Being Thin Won’t Make All Your Problems Go Away

I’m not trying to dash anyones hopes here, or downplay how good it feels, after being really fat, to be thin.

It feels great. It’s worth striving for – for so many reasons.

But it will not bestow endless happiness upon you.

I’m currently 60 lbs. down from my top weight and have been (more or less) 60 lbs. down for six years.

I continue to live low carb explicitly because I don’t want to gain that 60 lbs. back – in fact, I want to lose another 20 at least.

But I want to be honest with myself and realistic in my expectations. As this article from notes (and I experienced myself when I was at my thinnest), when you take being fat off the list of things that bother you, there’s yet another thing waiting in line to piss you off.

For most of us, it’s a long line.

I mean, to think! I still sat in traffic. Picked up dog crap. Misplaced my car keys. Spilled ketchup on my  shirt. Was happy sometimes, and sometimes sad. These things shouldn’t happen to a thin person!

At my thinnest, I remember talking to my sister, who is fat and has also battled her weight all her life. She was going on about how great it must feel to be me – to have lost the weight. To her, I had seemingly conquered life itself.

Now, I love flattery as much as the next person, but I didn’t feel all that heroic. Yes – I had worked hard and achieved a goal I had tried at and failed at for over 20 years, which felt good from a spiritual, emotional, and physical standpoint.

But I didn’t feel that the accolades she put on my success, the way she painted it, were honest. For her to believe, nor for me to buy in to.

I told her: you know, once you’ve lost the weight and keep it off for a while, it’s just another thing.

Here’s the point: don’t put off being happy until you lose the weight. Work at being happy now.

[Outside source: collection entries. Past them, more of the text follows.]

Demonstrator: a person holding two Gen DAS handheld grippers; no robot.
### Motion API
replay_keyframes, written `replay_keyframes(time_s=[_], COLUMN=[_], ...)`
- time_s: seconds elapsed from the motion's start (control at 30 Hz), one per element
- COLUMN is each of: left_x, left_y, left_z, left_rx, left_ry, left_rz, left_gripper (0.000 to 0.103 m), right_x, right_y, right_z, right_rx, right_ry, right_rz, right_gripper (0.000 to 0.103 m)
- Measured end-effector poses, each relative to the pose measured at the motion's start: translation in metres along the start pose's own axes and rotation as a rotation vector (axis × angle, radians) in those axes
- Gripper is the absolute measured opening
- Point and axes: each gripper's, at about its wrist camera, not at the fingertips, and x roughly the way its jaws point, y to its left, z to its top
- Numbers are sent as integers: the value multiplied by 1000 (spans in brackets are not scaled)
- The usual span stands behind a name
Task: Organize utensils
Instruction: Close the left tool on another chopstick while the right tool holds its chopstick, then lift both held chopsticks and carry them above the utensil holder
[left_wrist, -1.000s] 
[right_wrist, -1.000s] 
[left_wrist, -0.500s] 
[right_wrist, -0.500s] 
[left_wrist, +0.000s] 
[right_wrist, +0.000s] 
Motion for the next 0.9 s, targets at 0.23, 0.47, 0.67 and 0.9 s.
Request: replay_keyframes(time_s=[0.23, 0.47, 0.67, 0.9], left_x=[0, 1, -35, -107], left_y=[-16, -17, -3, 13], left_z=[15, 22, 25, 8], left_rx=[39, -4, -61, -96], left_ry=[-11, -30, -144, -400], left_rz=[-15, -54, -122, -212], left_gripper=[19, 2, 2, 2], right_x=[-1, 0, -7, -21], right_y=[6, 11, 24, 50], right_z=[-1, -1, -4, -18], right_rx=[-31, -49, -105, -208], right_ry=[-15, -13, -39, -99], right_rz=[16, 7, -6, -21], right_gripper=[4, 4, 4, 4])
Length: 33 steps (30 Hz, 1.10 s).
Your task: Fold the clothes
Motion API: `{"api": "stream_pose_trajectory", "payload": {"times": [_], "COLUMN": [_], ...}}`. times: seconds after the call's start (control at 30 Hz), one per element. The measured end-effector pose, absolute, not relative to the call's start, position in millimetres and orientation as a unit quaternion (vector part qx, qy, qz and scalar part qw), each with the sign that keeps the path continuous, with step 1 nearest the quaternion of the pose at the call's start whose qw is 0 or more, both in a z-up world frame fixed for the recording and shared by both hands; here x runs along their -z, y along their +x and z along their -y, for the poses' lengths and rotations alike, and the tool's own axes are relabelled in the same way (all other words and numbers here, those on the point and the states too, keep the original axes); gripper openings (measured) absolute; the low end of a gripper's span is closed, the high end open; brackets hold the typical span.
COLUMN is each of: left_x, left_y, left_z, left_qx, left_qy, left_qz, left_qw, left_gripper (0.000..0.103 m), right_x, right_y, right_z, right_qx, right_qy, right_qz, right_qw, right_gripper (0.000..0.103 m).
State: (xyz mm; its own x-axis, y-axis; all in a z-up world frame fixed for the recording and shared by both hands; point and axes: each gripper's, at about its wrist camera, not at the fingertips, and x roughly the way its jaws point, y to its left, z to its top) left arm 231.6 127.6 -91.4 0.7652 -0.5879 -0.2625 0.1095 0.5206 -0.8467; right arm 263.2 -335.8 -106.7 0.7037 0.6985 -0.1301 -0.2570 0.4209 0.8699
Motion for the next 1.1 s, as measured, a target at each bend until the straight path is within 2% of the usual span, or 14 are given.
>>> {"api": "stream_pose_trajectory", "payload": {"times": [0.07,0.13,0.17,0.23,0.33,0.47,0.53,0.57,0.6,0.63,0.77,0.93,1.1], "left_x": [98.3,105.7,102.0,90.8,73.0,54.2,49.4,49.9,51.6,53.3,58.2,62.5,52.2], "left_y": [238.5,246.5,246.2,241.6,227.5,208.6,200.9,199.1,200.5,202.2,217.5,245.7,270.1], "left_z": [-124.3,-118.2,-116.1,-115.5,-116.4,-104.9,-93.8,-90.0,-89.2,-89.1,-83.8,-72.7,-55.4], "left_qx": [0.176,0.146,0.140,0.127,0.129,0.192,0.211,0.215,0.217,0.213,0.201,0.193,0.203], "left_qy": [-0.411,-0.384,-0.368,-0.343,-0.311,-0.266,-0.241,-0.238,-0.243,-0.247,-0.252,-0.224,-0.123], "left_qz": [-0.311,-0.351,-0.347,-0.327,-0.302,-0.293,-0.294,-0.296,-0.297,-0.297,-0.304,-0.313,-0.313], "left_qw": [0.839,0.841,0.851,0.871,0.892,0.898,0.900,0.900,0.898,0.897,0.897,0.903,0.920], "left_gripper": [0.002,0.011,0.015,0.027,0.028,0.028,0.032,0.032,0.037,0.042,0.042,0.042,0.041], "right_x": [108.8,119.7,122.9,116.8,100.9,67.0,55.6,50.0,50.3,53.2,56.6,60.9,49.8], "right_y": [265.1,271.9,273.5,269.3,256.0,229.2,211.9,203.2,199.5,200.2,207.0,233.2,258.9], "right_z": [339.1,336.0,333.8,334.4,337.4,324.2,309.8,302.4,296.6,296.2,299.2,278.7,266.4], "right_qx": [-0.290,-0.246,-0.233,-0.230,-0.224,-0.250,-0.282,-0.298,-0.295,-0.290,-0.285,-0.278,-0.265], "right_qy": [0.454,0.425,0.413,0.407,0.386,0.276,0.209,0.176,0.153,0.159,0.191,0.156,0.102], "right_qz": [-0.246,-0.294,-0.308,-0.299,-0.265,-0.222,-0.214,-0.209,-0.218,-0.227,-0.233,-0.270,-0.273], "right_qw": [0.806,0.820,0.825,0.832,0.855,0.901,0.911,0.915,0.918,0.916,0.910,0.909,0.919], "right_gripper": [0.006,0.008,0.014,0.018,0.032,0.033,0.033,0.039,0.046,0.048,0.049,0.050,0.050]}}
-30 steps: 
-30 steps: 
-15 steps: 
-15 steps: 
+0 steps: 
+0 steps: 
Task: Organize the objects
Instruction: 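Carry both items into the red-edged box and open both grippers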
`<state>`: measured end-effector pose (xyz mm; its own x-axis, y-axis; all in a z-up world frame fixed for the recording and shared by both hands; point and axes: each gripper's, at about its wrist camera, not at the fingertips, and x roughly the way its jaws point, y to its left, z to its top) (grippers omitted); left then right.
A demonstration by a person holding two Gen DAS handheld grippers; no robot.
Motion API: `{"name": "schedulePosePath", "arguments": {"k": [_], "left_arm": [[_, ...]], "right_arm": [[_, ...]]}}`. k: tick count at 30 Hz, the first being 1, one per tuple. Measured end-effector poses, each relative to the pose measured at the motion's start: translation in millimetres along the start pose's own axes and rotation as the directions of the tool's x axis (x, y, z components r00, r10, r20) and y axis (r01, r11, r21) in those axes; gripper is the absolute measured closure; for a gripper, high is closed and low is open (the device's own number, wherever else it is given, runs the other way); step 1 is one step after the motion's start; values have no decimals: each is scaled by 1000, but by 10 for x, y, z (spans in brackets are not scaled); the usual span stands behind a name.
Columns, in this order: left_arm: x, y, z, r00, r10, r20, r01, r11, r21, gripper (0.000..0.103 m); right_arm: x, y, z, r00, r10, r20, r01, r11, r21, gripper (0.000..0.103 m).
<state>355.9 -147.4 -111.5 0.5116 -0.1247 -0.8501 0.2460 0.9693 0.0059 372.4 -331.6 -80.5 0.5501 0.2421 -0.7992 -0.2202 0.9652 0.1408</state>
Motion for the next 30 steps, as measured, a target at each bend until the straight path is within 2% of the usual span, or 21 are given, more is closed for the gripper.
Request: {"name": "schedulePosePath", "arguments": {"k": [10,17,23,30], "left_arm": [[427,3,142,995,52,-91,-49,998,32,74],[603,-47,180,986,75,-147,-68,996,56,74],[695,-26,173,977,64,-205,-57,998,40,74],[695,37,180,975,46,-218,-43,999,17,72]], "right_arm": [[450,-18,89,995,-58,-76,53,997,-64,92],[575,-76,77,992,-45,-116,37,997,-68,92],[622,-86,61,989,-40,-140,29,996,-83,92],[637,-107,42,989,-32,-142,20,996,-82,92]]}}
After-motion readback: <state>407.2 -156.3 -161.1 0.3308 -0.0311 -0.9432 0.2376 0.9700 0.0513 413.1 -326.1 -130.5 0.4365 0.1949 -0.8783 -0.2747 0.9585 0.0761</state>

2 thoughts on “Being Thin Won’t Make All Your Problems Go Away

  1. The CR (calorie restricted) lifestyle can result in a heightened sense of well being as indicated in this article [1]. However, it’s not clear yet as to whether CR also extends lifespans in humans, which is the ultimate goal. For example, Roy Walford, the father of the CR movement and author of the CR Bible died at age 79 of ALS (Lou Gehrig disease). I suspect too much omega-6 and not enough of some other nutrients did him in. The untimely demise of Walford was not mentioned in the article.